Отмытая Пьерина, конечно, внушала уже меньшее отвращение. Бледная, бескровная кожа ее и впрямь казалась восковой, словно лепесток лилии, выросшей на могиле самоубийцы. Волосы у нее были черные как смоль, и контраст этой черноты с мертвенной бледностью лица был столь разительным, что против воли трогал Троянду. Пьерина казалась такой юной, такой беспомощной, такой невинной… Как, во имя неба, она умудрилась оказаться виновной в совращении, распутстве, грабеже, убийствах?! Невозможно, просто невозможно было в сие поверить, и частенько, когда Троянда глядела на сизые губы Джильи, готовые вот-вот испустить последний вздох, она думала, что это сломленное создание никак не могло быть таким уж порочным. Все-таки не зря молчал под пытками Лазарио: у него хватило благородства оберечь несчастную жертву своего сластолюбия от расплаты за то, во что он ее сам вовлек. Конечно, Лазарио был один виноват во всем. Джилья просто не могла против него устоять… и вот теперь он казнен, а она – на пороге смерти…

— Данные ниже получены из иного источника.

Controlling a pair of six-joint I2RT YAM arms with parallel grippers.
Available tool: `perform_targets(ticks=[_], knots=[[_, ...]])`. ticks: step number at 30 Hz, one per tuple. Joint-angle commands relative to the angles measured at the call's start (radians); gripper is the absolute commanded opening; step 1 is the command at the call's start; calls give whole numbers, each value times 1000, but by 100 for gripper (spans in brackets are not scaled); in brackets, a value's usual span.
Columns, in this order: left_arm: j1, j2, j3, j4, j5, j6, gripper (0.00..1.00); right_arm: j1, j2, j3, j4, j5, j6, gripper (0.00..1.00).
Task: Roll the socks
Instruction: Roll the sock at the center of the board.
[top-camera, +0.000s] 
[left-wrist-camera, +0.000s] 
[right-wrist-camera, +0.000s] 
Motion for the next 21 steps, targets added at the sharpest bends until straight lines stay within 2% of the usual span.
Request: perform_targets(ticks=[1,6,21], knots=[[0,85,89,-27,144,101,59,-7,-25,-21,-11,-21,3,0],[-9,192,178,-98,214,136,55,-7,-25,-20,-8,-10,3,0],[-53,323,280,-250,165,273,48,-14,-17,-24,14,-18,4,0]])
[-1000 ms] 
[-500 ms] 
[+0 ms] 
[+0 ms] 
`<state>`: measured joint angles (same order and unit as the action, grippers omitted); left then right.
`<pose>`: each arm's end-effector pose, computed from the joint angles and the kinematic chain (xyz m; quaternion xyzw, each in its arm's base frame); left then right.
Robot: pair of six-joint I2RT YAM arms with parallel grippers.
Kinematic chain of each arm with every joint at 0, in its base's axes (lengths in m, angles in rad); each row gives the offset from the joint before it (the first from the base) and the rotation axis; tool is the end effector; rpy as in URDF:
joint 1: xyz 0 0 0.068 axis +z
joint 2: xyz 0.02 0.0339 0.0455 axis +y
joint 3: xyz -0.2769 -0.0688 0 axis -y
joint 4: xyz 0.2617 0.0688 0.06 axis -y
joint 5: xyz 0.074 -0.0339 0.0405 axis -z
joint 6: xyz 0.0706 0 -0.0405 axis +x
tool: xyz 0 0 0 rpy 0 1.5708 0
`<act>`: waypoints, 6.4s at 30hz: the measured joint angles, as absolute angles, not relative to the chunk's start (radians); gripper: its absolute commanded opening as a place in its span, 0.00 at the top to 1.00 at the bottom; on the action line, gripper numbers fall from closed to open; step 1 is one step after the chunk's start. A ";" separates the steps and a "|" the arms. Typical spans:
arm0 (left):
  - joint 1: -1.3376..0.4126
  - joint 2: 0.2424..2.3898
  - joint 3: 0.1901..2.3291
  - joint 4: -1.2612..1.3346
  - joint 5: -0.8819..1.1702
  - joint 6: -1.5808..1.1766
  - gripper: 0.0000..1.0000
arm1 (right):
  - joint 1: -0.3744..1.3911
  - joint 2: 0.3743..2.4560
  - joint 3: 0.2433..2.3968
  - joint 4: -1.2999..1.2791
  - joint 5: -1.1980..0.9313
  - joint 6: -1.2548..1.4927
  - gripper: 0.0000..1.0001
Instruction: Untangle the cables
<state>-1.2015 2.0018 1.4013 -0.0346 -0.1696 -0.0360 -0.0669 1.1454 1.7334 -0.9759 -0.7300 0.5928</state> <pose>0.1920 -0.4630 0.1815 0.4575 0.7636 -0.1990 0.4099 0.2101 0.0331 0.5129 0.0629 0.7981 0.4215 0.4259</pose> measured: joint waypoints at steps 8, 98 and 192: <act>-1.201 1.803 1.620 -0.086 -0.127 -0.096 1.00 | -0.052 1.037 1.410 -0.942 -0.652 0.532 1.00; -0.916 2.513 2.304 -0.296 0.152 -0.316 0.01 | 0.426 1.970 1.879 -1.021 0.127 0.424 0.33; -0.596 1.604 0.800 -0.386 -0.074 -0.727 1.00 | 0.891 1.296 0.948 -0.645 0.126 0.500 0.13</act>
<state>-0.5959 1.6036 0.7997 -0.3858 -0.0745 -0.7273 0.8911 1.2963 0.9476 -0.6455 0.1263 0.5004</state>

Аретино бесился, когда Троянда высказывала ему эти свои мысли, называл Джилью истинным исчадием ада, по-прежнему призывал на ее голову громы и молнии, клялся предать в руки правосудия, а то и самостоятельно расправиться с девкою, но, очевидно, уговоры Троянды все-таки оказывали свое действие, а может быть, он постепенно привыкал к тому, что дом его осквернен (так он частенько выражался, говоря о присутствии здесь Пьерины), и как-то раз даже вполне миролюбиво бросил:
– Черт с ней, пусть умирает спокойно!
В эту ночь Троянда впервые спала без кошмарных сновидений, в которых Аретино прокрадывался к Джилье и возвращался оттуда с руками, обагренными кровью. Утром она поспешила к своей подопечной, чтобы сообщить, что господин почти простил ее (о том, как она несчастна без этого прощения, Джилья стонала с утра до вечера), и к своему изумлению, обнаружила, что Аретино опередил ее, очевидно, решив объявить о своем великодушии самолично. Однако выглядел он отнюдь не снисходительным победителем: сидел у жалкой постели, закрыв лицо руками, и слезы капали меж его растопыренных пальцев. Здесь же оказался трагически-молчаливый Луиджи. Лицо Пьерины тоже было залито слезами, и оба они являли картину такого неизбывного горя, что у Троянды защипало в носу, как если бы она заразилась его печалью. Не было сомнений: Аретино, Луиджи и Джилья сейчас вместе оплакивали Лазарио, иногда прерывая свои стенания лишь для того, чтобы еще раз вспомнить, каким красавцем был Лазарио, каким обаятельным, умным, добрым, веселым… единственным в мире!.. И проклятия Аретино обрушивались на головы тех, кто подверг его таким страшным пыткам, такой позорной, чудовищной казни!..
Осознав, что за Пьерину бояться нечего, ей от господина ничего не грозит, Троянда почувствовала себя лишней и поспешно ушла в свои покои, где устроилась в саду, в тени розовых кустов и принялась читать любимые Овидиевы «Метаморфозы», упиваясь непредсказуемостью превращений богов в людей, а людей – в создания природы.
Вдруг густой, как сироп, сладкий розовый запах сделался ей отвратителен. Тяжесть налегла на сердце, похолодели руки… Слабость нахлынула такая, что книга выпадала из рук. Почти ползком Троянда добралась до постели, легла. Здесь было прохладнее, постепенно стало легче.
«Это от усталости, – сказала она себе. – Я просто замучилась с этой несчастной Джильей. Но ничего: теперь Пьетро простил ее, она может умереть спокойно, а я буду свободна».
Она снова взялась за книгу, постепенно забыв о приступе слабости. Вечером пришел Пьетро, они вместе долго ужинали, потом долго предавались любви, так что уснули почти на рассвете, измученные и умиротворенные… К Джилье Троянда попала лишь после полудня – и с изумлением заметила, что «сломленная лилия» меньше всего напоминает умирающую.
Разительное превращение произошло с бедняжкой оттого, что Аретино простил и ее, и Лазарио! А может быть, заботы Троянды сыграли наконец свою роль. Так или иначе, Пьерина неудержимо возвращалась к жизни, и Троянда вдруг поняла, что прозвище Джилья не подошло бы так ни ни одному существу на свете, как ей. С каждым днем она все меньше напоминала увядший могильный цветок, и все больше – садовую, заботливо лелеемую лилию во всей ее красе.